The Act allows companies to estimate losses for certain accounting periods affected by the Covid-19 restrictions and make an ‘interim claim’ to carry-back up to 50% of those losses against taxable profits of the preceding accounting period on an accelerated basis. This will result either in a repayment of some or all of the corporation tax paid for that period or in a reduction in the corporation tax payable for that period. The idea is to provide cash-flow to previously profitable companies who became loss-making during the period impacted by Covid-19.
Of course, there are various Ts and Cs. Too many to go into here, so here are a couple of key ones. Firstly the accounting period with the loss that can be thrown back has to include some or all of the period commencing 1 March 2020 and ending on 31 December 2020. The Act’s legalese calls this the specified accounting period. Next, the company has to make a declaration that it has or may reasonably expect to incur an estimated loss in the specified period.
In addition, the company has to be a tax compliant company which means more legalese. Revenue guidance basically explains that the company must have complied with all its obligations under tax law in relation to the payment of taxes and the filing of returns. You’ll recall that the Covid Act allows certain tax liabilities to be put into cryostasis on an interest free basis for about a year. Revenue confirmed that that freezing and indeed where the company has otherwise entered into a phased payment for outstanding tax will still be treated as being tax compliant for the loss relief.
The company doesn’t have to send documentation into Revenue to back this up at the time of the claim. However the company has to “maintain, and have available for inspection upon request” any relevant records for the purposes of demonstrating that the losses have been computed in a reasonable manner and to the best of the company’s knowledge and belief. To be clear if Revenue do come knocking for these records at some point, it won’t be a request, they’re not asking.

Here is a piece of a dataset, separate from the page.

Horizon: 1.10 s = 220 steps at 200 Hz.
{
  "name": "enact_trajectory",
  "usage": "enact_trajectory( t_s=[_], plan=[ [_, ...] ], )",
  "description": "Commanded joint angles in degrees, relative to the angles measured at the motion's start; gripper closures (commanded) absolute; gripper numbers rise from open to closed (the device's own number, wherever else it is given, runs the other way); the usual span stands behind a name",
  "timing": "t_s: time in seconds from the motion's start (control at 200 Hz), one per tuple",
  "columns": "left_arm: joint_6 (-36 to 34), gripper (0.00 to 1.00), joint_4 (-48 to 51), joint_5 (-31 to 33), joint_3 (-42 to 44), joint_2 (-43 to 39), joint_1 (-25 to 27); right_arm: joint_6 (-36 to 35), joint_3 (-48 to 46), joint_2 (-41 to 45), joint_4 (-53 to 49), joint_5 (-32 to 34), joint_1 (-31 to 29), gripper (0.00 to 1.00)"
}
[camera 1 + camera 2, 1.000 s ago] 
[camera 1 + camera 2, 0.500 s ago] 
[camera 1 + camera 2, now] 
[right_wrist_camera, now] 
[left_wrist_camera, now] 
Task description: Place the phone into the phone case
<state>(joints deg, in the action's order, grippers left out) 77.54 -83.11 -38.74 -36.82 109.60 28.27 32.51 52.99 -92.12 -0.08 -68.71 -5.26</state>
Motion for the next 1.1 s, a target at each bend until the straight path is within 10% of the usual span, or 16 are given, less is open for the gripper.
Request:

But here’s the thing, the company can throw back half of its projected losses for the specified period. So say your company has a 31 December 2020 year end. It can throw back 50% of that year’s losses so absent a functioning crystal ball how do you know what those losses are going to be for that period? Projections at the best of times will never be bang on and we certainly aren’t living in the best of times. The Act requires that the amount of a loss be quantified on a ‘best estimate’ basis. Revenue explain in their guidance that a company will be regarded as having made a best estimate where a genuine attempt has been made to calculate the amount of the loss based on all the information available to the company at the time the interim claim is made.
The guidance explains that Revenue recognise the inherent uncertainty involved in making a claim for a tax relief on an estimated basis. It says this is the case “particularly as it is not possible at this point to judge how the restrictions arising from Covid-19 will evolve for the remainder of 2020 and their corresponding impact on companies”. It continues that companies should take a practical and proportionate approach in estimating the amount of their trading loss.
Revenue explain that a company should calculate its actual loss incurred up to the date of the interim claim and should project any future losses expected to be made to the best of the company’s knowledge and belief. This could involve, for example, predicting the company’s future financial position based on year-to-date results or by looking to turnover of the company in the preceding accounting period while factoring in known information concerning future circumstances affecting company’s future profitmaking ability and making a reasonable adjustment to the financial position of the company to take account of such factors.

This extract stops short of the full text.